-- WORK ORDER --
From the records below, copy each line that has the word "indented" in it.

Top of EXERCISE INPUT

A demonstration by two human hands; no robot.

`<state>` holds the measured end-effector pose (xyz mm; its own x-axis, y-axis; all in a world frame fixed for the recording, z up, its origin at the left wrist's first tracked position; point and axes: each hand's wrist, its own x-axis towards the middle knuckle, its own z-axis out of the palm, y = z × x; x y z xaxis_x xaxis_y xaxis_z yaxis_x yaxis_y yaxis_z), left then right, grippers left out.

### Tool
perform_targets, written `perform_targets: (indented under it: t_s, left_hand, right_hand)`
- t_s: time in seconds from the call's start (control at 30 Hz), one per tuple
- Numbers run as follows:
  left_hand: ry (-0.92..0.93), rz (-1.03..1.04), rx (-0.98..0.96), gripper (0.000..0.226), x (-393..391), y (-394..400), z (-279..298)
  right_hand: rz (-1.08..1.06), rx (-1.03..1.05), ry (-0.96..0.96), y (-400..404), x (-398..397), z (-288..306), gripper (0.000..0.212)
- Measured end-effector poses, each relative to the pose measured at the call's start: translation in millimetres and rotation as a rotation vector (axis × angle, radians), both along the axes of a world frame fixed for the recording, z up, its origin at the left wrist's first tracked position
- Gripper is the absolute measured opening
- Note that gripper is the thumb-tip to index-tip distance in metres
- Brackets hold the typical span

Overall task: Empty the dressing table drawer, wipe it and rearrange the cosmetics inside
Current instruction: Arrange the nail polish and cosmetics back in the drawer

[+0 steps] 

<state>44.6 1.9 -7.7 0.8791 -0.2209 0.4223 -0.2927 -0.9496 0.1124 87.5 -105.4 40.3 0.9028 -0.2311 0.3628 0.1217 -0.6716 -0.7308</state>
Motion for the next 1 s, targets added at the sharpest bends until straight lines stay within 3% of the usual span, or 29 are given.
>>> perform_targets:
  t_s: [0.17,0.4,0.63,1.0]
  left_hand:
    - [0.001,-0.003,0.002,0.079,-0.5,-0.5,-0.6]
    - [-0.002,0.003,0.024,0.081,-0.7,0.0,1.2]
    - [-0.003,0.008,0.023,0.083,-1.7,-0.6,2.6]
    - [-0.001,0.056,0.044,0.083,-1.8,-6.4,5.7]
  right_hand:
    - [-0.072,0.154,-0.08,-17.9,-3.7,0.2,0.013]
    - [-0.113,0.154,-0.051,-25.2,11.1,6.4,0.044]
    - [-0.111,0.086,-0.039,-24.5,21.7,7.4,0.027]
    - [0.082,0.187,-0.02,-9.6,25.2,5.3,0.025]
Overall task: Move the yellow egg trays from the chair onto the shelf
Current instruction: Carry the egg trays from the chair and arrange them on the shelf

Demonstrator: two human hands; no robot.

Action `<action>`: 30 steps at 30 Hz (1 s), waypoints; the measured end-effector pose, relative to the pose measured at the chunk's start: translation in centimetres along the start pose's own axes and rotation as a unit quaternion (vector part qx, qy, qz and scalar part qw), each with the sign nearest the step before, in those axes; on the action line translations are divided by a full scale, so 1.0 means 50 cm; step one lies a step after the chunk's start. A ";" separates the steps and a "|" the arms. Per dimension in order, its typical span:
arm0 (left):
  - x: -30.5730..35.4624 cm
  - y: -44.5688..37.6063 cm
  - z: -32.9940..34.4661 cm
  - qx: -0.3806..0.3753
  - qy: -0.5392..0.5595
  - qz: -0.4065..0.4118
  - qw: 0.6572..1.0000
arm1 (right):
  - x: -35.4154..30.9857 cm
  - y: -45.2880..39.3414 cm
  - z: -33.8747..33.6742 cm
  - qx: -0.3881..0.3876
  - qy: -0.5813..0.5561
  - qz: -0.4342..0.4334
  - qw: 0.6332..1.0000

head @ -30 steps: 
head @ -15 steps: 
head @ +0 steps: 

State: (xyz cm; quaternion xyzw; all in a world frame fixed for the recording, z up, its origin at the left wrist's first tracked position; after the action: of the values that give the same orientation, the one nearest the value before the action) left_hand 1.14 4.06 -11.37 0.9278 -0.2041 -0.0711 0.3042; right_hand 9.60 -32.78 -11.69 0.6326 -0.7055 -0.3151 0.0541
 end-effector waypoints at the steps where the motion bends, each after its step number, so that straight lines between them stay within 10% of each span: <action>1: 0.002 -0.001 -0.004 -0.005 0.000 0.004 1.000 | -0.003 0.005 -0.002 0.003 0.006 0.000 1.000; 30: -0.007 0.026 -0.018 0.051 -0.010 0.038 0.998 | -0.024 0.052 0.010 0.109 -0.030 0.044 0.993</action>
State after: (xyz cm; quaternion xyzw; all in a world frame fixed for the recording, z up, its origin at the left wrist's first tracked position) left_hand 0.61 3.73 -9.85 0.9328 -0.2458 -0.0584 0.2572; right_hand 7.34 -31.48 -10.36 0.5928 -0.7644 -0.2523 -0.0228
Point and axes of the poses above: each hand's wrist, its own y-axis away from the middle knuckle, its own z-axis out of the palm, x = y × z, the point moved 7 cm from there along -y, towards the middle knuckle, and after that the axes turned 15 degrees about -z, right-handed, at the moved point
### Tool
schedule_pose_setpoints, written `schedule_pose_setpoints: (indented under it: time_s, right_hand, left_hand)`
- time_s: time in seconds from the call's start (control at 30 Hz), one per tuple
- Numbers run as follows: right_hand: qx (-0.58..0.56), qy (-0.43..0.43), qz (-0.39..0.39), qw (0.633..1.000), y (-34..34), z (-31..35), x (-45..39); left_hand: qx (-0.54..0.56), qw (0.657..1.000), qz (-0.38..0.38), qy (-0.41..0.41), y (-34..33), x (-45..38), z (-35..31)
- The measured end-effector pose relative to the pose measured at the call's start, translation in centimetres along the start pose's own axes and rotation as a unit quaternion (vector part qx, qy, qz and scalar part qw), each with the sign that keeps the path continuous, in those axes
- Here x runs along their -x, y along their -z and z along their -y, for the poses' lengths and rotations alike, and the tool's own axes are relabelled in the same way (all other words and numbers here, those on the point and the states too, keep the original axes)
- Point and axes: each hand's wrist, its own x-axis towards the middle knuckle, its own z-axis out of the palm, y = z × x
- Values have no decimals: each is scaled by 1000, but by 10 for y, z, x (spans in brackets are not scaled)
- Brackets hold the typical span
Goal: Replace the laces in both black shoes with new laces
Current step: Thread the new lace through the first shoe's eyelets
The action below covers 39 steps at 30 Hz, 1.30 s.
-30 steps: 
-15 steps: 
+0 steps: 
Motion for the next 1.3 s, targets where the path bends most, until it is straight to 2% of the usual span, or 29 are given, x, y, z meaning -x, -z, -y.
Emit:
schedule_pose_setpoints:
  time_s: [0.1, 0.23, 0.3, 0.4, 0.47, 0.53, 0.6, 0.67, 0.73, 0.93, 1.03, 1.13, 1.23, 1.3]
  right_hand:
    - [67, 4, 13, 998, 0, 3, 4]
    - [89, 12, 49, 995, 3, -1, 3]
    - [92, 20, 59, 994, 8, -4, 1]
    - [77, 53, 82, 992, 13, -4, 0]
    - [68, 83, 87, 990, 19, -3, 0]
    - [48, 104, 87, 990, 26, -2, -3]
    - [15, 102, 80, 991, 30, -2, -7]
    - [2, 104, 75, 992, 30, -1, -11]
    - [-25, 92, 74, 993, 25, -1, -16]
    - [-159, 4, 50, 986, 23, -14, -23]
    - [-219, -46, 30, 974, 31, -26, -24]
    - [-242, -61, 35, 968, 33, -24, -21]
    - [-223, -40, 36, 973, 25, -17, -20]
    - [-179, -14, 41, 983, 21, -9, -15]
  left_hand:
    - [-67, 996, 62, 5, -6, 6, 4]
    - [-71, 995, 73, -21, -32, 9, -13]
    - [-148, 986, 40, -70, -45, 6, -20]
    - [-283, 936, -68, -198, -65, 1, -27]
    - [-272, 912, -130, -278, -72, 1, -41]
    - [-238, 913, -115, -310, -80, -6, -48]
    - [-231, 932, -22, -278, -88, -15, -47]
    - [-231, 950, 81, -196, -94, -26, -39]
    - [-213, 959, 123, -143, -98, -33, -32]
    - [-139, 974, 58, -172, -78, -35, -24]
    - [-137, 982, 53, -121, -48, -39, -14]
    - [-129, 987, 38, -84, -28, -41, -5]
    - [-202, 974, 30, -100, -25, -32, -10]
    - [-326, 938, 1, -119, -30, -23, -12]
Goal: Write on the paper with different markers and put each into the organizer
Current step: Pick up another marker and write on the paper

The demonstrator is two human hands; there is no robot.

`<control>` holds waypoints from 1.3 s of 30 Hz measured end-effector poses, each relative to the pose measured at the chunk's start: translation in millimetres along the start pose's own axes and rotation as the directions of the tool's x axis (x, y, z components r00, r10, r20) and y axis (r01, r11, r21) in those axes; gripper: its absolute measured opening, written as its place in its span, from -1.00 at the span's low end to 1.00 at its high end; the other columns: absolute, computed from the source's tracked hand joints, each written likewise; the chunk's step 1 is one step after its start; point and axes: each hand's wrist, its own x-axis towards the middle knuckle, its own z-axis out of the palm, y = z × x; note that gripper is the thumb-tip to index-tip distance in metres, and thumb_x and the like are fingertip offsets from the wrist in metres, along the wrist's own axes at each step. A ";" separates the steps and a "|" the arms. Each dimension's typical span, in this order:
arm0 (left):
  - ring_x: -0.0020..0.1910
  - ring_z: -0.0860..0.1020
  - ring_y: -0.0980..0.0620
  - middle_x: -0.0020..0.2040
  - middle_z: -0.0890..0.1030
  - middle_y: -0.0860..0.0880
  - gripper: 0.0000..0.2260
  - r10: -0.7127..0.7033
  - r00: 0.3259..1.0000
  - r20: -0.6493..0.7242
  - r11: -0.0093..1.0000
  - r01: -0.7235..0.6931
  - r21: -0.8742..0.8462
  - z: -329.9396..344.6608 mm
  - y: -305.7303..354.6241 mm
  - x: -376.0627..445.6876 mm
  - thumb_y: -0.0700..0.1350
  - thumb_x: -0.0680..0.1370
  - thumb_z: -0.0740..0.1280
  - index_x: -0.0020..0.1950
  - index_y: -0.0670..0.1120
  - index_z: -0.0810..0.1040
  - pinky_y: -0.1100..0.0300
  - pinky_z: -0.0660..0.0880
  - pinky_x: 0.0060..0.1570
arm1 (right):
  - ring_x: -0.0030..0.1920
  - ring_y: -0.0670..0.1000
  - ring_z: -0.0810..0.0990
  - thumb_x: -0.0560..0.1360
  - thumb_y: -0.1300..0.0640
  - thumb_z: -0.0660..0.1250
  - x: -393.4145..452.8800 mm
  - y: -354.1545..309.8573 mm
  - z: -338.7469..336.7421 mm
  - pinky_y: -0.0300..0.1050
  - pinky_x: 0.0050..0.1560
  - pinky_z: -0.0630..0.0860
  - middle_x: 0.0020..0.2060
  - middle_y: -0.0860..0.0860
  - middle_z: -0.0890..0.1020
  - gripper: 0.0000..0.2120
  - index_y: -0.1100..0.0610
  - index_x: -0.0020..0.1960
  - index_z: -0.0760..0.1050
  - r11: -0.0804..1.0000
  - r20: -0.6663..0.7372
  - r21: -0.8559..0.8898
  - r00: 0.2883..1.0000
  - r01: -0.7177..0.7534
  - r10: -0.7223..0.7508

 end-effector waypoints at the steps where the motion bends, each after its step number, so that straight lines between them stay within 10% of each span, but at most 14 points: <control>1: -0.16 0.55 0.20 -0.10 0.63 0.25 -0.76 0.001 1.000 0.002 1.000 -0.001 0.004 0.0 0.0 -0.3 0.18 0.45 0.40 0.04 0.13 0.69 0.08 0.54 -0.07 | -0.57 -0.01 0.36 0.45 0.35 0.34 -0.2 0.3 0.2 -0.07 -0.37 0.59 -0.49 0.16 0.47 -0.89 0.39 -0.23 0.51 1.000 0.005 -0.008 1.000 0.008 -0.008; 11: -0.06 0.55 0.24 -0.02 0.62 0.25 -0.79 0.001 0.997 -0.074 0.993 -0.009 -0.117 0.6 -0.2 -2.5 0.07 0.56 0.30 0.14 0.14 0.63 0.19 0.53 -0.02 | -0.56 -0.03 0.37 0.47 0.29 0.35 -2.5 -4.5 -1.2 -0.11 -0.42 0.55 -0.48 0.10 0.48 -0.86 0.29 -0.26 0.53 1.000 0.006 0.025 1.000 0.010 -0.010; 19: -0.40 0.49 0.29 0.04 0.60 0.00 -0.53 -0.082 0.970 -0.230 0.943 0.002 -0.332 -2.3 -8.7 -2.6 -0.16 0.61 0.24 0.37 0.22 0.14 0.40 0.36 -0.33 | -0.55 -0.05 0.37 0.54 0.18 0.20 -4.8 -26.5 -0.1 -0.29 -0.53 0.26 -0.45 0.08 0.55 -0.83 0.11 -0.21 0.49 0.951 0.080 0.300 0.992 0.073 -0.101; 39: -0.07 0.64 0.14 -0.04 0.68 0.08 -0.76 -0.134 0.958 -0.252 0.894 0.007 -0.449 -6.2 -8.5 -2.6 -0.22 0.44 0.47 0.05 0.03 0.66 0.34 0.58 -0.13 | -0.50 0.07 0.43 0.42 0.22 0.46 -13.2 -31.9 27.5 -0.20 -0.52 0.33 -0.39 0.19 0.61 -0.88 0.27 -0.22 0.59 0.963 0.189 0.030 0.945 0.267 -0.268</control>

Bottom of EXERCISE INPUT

-- RESULT OF THE EXERCISE --
perform_targets, written `perform_targets: (indented under it: t_s, left_hand, right_hand)`
schedule_pose_setpoints, written `schedule_pose_setpoints: (indented under it: time_s, right_hand, left_hand)`

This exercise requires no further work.